Invité du 20H de TF1 ce dimanche soir, le président des Républicains a fustigé l'exécutif et estimé que «tout ce qui aurait dû être fait depuis 18 mois ne l'a pas été».

Il était déjà intervenu sur ce même plateau au lendemain des attentats du 13 novembre. Invité du 20H de TF1 ce dimanche soir, le président des Républicains (LR), Nicolas Sarkozy, est revenu sur la terrible attaque terroriste qui a fait 84 morts à Nice jeudi soir. Et l'ancien chef de l'État a décidé de montrer un visage encore plus ferme qu'il ne l'avait fait il y a huit mois: «Nous sommes en guerre, une guerre totale. Nos ennemis n'ont pas de tabous, pas de frontières, pas de principes. Donc, je vais employer des mots forts: ça sera eux ou nous», a-t-il lancé, estimant que «la France ne peut pas laisser ses enfants se faire assassiner comme cela».

Pour gagner la guerre, le chef de l'opposition a donc invité l'exécutif et les médias à «désigner l'ennemi»: «Cet homme a agi selon un mode opératoire qui a été très précisément recommandé par Daech sur Internet. Il faut donc arrêter de dire que ce sont des “déséquilibrés”: nous sommes face à un terrorisme islamique, et il faut être déterminé à le combattre», a-t-il exhorté, répétant à plusieurs reprises qu'il ne souhaitait pas «polémiquer» mais bien «débattre pour savoir ce qui a marché ou n'a pas marché». «Tout ce qui aurait dû être fait depuis 18 mois n'a pas été fait», a clairement jugé le patron de Vaugirard.

«Je n'ai pas l'intention de venir commémorer tous les trois mois»

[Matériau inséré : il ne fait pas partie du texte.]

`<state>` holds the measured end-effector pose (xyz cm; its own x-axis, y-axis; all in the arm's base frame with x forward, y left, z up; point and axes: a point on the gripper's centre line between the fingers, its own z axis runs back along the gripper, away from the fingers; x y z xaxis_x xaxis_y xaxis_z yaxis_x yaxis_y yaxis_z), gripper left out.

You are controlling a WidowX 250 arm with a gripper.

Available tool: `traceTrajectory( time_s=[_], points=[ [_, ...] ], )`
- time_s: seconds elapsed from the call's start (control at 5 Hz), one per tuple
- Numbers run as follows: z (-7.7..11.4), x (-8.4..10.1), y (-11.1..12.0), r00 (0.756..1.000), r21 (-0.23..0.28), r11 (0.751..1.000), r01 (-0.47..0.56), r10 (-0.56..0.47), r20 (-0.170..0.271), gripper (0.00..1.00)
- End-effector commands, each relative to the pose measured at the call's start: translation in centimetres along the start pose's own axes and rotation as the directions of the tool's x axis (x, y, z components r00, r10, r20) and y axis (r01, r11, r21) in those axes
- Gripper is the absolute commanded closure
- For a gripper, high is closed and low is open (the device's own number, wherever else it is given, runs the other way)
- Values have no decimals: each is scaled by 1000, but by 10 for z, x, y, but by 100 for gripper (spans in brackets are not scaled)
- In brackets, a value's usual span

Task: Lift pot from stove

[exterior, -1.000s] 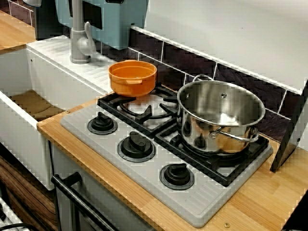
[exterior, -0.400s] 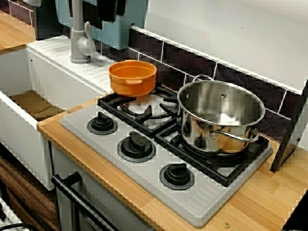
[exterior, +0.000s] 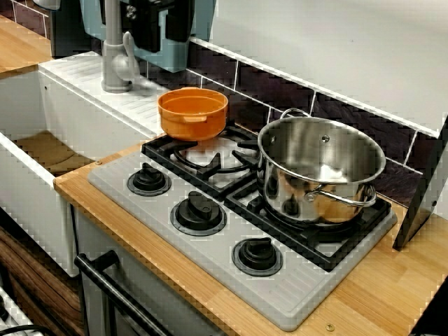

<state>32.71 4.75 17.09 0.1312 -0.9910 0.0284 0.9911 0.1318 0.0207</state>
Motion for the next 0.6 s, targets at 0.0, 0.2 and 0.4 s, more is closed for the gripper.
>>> traceTrajectory(
  time_s=[0.0, 0.2, 0.4],
  points=[
    [-17, -11, 24, 996, 40, 997, 70, -72, 48, 0],
    [-22, -15, 28, 995, 39, 997, 67, -70, 78, 0],
    [-31, -14, 26, 996, 38, 996, 80, -82, 40, 0]
  ],
)
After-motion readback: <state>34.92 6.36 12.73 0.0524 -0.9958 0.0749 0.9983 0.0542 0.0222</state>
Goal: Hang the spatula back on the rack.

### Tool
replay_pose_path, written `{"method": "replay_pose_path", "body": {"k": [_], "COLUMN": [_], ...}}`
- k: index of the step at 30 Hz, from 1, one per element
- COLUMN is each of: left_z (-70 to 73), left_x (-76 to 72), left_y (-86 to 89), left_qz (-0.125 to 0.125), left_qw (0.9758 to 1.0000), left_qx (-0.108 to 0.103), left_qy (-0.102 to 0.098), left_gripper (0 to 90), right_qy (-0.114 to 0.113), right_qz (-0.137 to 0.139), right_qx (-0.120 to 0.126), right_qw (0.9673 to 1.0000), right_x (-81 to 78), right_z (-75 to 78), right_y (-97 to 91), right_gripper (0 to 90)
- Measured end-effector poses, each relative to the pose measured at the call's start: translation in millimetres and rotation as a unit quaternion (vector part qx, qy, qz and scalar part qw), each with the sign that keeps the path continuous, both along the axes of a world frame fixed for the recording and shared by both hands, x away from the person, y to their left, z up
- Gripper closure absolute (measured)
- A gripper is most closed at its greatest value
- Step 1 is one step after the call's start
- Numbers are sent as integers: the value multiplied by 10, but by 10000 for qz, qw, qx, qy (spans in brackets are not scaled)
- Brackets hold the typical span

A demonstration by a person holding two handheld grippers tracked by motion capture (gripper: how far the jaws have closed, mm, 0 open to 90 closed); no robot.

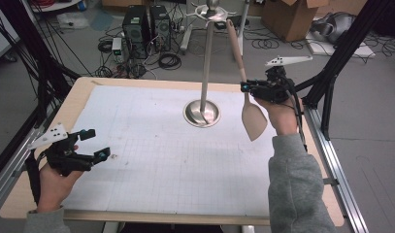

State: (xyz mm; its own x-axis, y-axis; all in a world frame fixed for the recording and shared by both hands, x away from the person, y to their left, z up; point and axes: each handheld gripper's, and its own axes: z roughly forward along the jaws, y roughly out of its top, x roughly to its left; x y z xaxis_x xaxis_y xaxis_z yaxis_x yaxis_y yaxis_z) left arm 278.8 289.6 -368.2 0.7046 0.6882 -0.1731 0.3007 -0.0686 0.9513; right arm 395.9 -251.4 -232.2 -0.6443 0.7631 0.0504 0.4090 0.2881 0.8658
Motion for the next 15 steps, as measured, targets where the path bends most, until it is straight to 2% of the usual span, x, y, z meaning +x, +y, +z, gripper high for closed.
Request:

Il a ainsi rappelé les propositions qu'il martèle depuis plusieurs mois déjà: sanctionner la consultation de sites djihadistes comme un délit; expulser les «fichés S» étrangers et assigner les Français à résidence avec bracelet électronique; créer des centres de déradicalisation et des équipes de renseignements dans les prisons; et isoler tous les détenus condamnés pour des délis islamistes. Ultime proposition de Nicolas Sarkozy, enfin: «autoriser les préfets à fermer immédiatement tout lieu de culte qui aurait des rapports de près ou de loin avec le salafisme, et explulser immédiatement tout imam qui y prêcherait».

Visiblement très remonté contre l'exécutif, l'ex-président de la République a balayé le principe de l'union nationale et assuré qu'«une autre politique est possible». «Va-t-on se faire des risettes, se sourire, se tendre la main? Je n'ai pas l'intention de venir tous les trois mois commenter de telles tragédies», a-t-il sèchement lâché, s'agaçant de voir qu'il y a eu «sept attentats et près de 250 morts» en France depuis le mois de janvier 2015. «Personne ne pense qu'on va résoudre le problème du terrorisme avec» la réserve citoyenne rappelée cette semaine par le ministre de l'Intérieur Bernard Cazeneuve, a-t-il finalement jugé.